• _Problem details_
Lines in which "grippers" appears should be pulled from the data below.

• _Saved entries_
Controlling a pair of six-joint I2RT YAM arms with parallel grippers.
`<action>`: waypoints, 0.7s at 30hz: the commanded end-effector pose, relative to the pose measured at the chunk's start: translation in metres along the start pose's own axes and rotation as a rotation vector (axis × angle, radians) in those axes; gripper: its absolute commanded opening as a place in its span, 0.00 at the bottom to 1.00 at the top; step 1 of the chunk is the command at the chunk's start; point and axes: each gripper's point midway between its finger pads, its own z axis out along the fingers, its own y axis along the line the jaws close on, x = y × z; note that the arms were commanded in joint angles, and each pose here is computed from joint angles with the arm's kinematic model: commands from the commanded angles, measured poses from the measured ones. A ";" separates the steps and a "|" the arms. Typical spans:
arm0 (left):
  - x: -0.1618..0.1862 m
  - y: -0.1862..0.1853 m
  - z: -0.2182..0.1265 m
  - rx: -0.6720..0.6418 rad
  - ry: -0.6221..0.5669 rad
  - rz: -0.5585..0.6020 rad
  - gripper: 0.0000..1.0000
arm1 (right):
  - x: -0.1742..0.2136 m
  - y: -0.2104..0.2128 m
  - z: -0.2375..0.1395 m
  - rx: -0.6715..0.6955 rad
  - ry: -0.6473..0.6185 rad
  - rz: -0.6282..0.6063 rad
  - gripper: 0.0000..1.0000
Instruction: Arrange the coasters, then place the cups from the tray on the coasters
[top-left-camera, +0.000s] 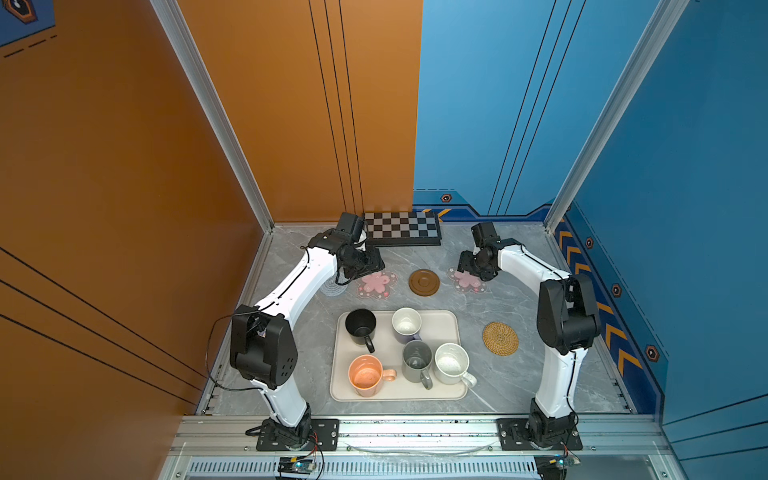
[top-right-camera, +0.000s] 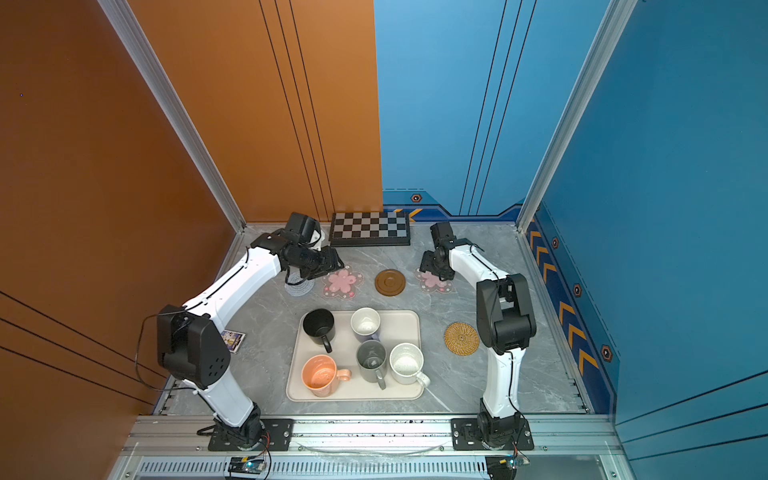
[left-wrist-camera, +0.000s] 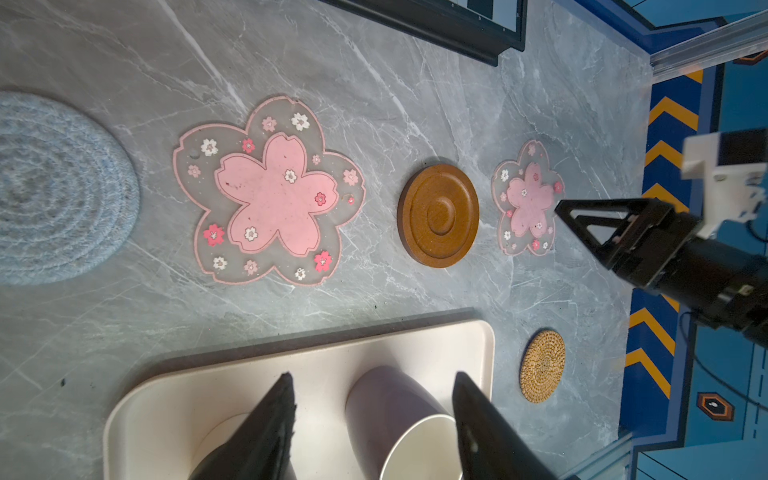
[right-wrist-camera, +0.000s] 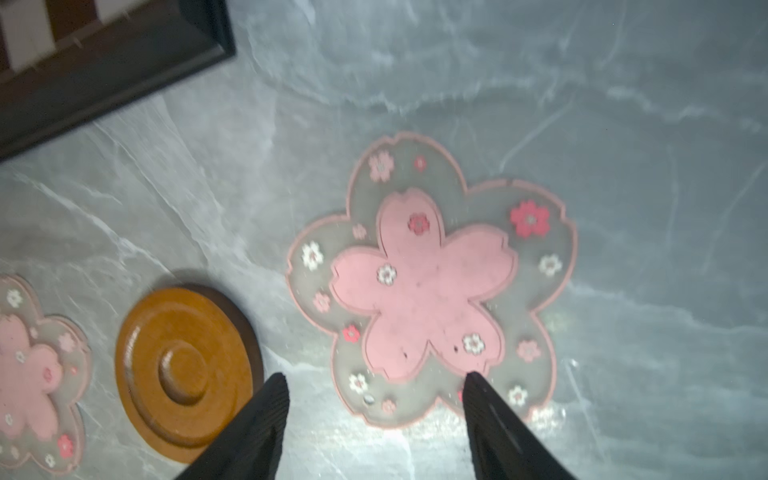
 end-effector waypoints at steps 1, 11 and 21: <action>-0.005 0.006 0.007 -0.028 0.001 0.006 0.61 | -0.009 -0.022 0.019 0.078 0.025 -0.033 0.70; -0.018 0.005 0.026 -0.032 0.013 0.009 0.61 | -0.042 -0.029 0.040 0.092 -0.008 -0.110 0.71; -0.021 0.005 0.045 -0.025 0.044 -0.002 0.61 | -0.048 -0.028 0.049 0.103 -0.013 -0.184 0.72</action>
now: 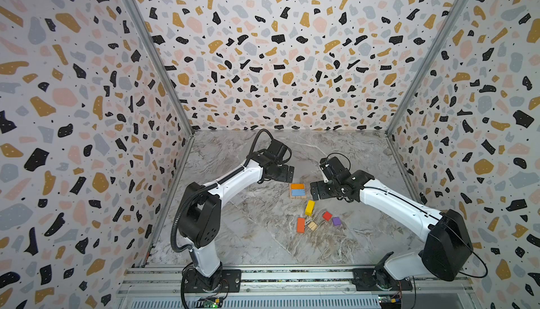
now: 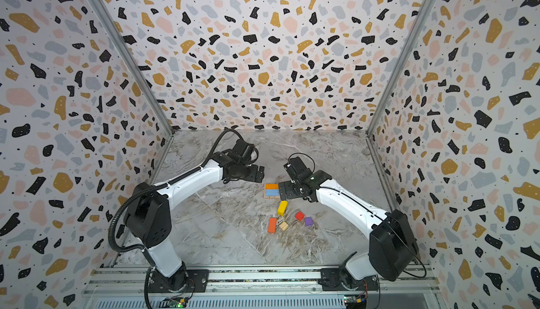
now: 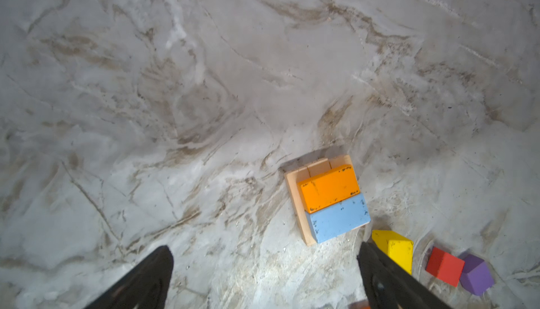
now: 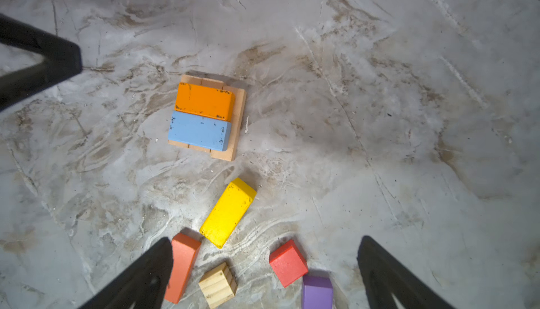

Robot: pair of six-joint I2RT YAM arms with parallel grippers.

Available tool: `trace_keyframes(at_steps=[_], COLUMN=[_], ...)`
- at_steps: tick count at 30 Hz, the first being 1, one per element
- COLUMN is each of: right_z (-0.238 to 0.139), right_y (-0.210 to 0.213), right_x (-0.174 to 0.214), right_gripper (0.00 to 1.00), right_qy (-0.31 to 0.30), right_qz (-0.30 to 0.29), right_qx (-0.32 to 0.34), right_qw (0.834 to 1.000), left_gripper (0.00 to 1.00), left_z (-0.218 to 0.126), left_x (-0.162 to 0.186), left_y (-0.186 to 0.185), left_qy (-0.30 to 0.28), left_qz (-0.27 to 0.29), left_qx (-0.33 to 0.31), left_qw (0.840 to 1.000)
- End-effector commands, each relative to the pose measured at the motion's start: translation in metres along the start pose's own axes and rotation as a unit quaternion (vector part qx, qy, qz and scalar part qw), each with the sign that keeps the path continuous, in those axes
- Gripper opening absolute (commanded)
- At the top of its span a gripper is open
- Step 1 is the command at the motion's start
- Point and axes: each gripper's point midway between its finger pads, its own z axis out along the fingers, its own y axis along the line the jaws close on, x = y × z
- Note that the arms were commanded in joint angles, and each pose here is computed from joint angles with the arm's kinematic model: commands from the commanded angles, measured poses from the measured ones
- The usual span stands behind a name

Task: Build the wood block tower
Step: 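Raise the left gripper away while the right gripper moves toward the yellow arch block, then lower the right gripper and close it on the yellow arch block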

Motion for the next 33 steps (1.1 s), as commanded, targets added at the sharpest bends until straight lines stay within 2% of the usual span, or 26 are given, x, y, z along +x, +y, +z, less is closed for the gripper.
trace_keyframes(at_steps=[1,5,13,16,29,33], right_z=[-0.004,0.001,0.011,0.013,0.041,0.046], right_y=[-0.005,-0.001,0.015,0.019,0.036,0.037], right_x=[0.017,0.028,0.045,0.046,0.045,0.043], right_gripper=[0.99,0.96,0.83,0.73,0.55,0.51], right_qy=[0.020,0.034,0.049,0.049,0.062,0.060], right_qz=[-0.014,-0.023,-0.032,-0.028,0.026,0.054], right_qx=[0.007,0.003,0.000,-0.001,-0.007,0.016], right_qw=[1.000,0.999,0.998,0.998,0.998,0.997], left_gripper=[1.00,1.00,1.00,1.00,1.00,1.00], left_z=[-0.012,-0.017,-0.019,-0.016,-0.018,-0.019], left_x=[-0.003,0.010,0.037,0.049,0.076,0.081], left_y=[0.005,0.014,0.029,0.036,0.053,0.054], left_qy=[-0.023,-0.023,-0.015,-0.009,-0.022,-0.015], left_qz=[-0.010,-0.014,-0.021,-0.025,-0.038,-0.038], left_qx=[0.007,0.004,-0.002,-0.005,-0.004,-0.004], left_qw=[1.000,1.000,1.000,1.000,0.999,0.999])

• _Response to this exercise_
Controlling a pair of six-joint I2RT YAM arms with parallel grippers.
Robot: pair of six-joint I2RT YAM arms with parallel grippers.

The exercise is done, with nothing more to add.